There are already very few birds killed by wind turbines relative to things like glass windows and outdoor cats. This is generally more of an issue brought up by fringe environmental groups – or if you ask me, astroturfing make-believe green groups who want to dissuade wind power in favor of fossil fuels – and not a very serious threat to wildlife compared to other risk factors.

You should search for and read through a few Environmental Impact Statements (EIS) for proposed wind projects. Pay attention to the “mitigation” sections to see if what you’re proposing has been considered. Many states also have their own version of the federal EIS document – in California it’s called an EIR, and other states have similar things. California also has a whitepaper on common methods used to reduce bird and bad fatalities. And finally you might also want to read through and more general Avian Protection Plans, but I am not familiar with those.

The mitigations I’ve read about (just to get rid of some of the obvious ones for you): siting them in less bird-trafficked areas to begin with, using trained hawks to chase away other birds, using radar and/or infrared thermal infrared to detect birds and turn off blades, studying migration patterns and seasonally disabling farms in migration routes, passively listening to bat sonar to disable blades, using fake hawk or owl calls to dissuade birds, using strobe lights to scare away birds at night, charging them to replace the birds they kill (by making them pay to breed more of the species and build nests for them outside the affected area).

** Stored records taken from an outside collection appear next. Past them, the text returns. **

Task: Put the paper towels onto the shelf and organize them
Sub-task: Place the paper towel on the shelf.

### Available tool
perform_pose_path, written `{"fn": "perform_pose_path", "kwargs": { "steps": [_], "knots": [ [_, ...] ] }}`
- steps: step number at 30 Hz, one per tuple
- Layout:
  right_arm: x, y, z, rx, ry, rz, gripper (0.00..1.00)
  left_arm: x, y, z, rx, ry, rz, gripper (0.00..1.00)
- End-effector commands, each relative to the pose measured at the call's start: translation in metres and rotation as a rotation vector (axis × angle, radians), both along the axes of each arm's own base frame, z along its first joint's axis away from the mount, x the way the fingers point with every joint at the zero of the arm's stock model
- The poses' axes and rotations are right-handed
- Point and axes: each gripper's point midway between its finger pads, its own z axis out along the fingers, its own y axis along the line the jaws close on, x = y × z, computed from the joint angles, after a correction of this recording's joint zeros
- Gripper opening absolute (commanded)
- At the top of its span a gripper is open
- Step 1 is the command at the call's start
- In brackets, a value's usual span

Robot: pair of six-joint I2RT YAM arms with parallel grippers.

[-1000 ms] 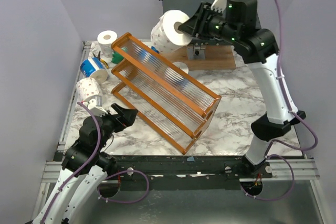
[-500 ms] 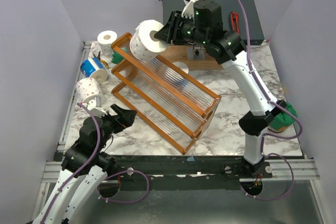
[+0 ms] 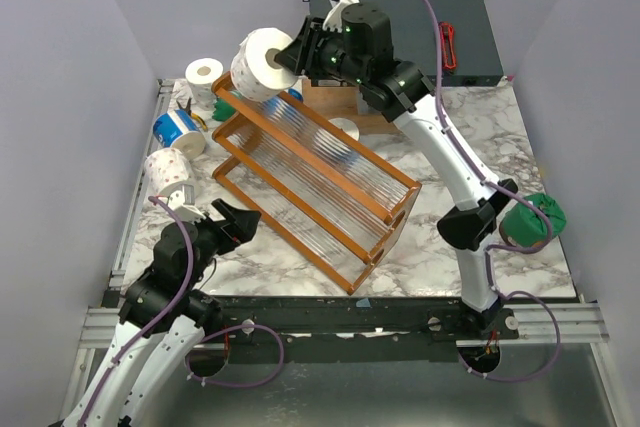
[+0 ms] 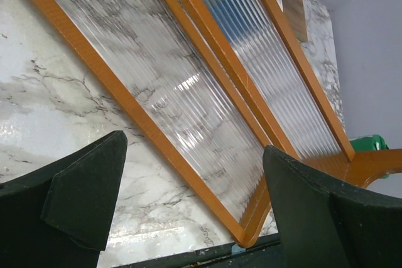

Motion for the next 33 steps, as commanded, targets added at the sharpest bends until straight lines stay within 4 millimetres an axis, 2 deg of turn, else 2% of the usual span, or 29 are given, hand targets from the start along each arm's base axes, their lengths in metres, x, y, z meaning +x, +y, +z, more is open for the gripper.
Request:
{"fn": "perform_pose_path", "kwargs": {
  "steps": [1, 11, 21, 33],
  "knots": [
    [0.009, 0.007, 0.012, 0.046, -0.053, -0.025, 0.41, 0.003, 0.003, -0.005, 0.019, -0.002, 0.015, 0.92],
    [0.011, 0.014, 0.007, 0.04, -0.054, -0.023, 0.43, 0.006, 0.001, -0.009, 0.025, 0.004, 0.009, 0.92],
    [0.02, 0.02, -0.012, 0.014, -0.027, -0.032, 0.44, 0.007, 0.002, -0.011, 0.038, 0.002, 0.012, 0.93],
    [0.023, 0.02, -0.019, -0.005, -0.027, -0.041, 0.55, 0.007, 0.006, -0.006, 0.055, -0.012, 0.021, 0.93]
  ]
}}
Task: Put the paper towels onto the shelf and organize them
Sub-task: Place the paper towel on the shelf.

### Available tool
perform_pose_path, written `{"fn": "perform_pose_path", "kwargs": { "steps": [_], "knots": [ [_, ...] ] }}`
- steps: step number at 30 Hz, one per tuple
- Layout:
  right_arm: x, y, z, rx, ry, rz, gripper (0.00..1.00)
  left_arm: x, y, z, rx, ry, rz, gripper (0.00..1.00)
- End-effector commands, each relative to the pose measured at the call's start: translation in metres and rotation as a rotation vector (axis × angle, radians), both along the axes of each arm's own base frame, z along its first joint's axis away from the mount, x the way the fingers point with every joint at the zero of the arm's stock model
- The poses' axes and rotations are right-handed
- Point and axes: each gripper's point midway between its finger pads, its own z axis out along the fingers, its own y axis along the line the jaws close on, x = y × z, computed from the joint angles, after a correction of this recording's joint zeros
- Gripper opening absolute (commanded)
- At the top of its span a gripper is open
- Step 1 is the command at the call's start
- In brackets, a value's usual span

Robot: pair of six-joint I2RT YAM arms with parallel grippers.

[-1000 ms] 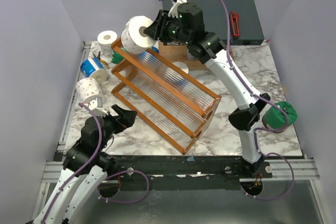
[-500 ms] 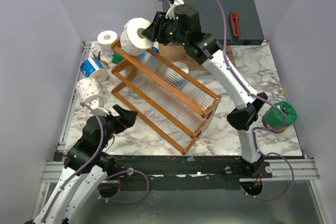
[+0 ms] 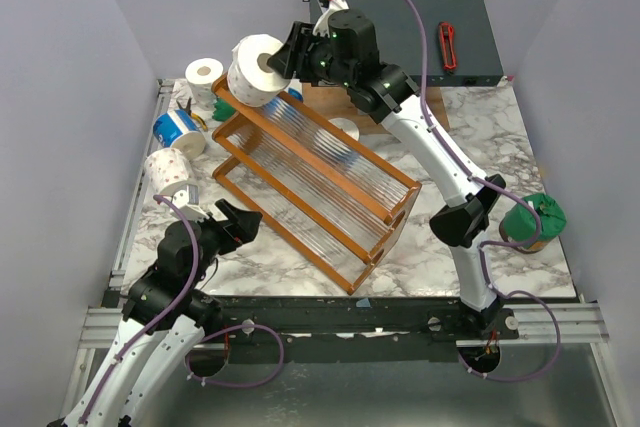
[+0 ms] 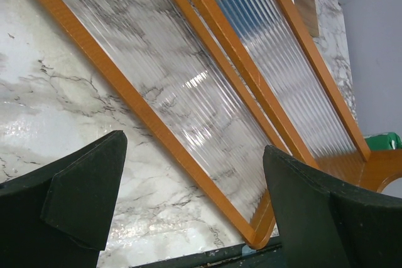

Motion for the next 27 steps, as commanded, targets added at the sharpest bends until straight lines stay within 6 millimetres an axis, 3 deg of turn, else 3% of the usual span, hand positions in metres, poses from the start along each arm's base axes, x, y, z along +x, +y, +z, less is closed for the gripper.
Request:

If your idea is none of those, is more cost-effective than those, and you’re willing to share it, go ahead and try. If the industry doesn’t want to listen to you, some of the environmental groups might. Your local Audubon Society chapter might have contacts with the local utility provider, or can connect you to someone who can connect you to somewhat. It has to be a really good idea, though. As others have said, most ideas are easy; it’s the funding and execution that are usually difficult.

And try to think outside the box. Your idea may be utilized even better for some other similar problems (bird-plane crashes, pigeon/crow control, general birdwatchers, etc).

According to these figures wind turbines have a miniscule impact on bird population (approx 10,000 deaths a year) as opposed to domestic cats ( measured in 100’s of millions).

There may well be wind trubines which through design or location have a more significant local impact, but it would apppear that its less of a problem nationally

Please do not despair. Here is a book that can help you : One Simple Idea: Turn Your Dreams into a Licensing Goldmine While Letting Others Do the work


A few ways:

  1. Go hire a law firm.
  2. Go to an energy / utility investment forum. You pay a couple thousand and you get a chance to talk to people that invest.
  3. Try reaching out to a company that might make sense.

For example, when I was at one of those forums a few years back, I met this guy. He’s the managing partner at a small capital venture company focused on clean energy. He’s brilliant (PH from yale, JD from Harvard, Fulbright scholar, etc.) and he probably won’t give you the time of day unless your idea is also brilliant, but if it is, and it’s significant enough - he’ll find a way to make money with it.